# What the task asks
This exercise calls for the listing to be set down exactly.

★ ★ ★ ★ ★

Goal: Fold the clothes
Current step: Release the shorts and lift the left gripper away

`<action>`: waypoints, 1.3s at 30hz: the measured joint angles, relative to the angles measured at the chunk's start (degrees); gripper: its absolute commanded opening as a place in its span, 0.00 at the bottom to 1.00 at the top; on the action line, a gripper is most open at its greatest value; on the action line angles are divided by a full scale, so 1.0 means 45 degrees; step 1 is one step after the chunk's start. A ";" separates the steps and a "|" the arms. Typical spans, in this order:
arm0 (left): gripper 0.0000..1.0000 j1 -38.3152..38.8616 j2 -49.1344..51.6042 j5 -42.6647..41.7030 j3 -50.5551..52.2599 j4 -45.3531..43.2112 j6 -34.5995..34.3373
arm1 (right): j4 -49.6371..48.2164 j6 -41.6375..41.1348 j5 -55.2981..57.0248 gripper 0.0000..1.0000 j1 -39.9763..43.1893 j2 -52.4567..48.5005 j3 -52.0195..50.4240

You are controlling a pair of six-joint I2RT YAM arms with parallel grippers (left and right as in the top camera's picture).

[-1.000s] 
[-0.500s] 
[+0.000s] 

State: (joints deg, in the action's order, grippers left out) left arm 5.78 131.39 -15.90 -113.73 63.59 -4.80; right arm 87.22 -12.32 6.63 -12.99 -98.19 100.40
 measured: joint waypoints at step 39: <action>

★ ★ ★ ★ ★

# Exercise response
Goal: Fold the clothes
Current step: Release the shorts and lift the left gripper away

`<action>`: waypoints, 1.3s at 30hz: the measured joint angles, relative to the angles measured at the chunk's start (degrees); gripper: its absolute commanded opening as a place in its span, 0.00 at the bottom to 1.00 at the top; on the action line, a gripper is most open at its greatest value; on the action line angles are divided by a full scale, so 1.0 means 45 degrees; step 1 is one step after the chunk's start. A ";" separates the steps and a "|" the arms. Typical spans, in this order:
arm0 (left): gripper 0.0000..1.0000 j1 -38.3152..38.8616 j2 -49.1344..51.6042 j5 -42.6647..41.7030 j3 -50.5551..52.2599 j4 -45.3531..43.2112 j6 -34.5995..34.3373
arm1 (right): j4 -49.6371..48.2164 j6 -41.6375..41.1348 j5 -55.2981..57.0248 gripper 0.0000..1.0000 j1 -39.9763..43.1893 j2 -52.4567..48.5005 j3 -52.0195..50.4240

You are controlling a pair of six-joint I2RT YAM arms with parallel grippers (left and right as in the top camera's picture).

[-1.000s] 
[-0.500s] 
[+0.000s] 

State: (joints deg, in the action's order, grippers left out) left arm 5.78 131.39 -15.90 -113.73 63.59 -4.80; right arm 87.22 -12.32 6.63 -12.99 -98.19 100.40
 measured: joint waypoints at step 39: <action>

Nothing else is part of this exercise.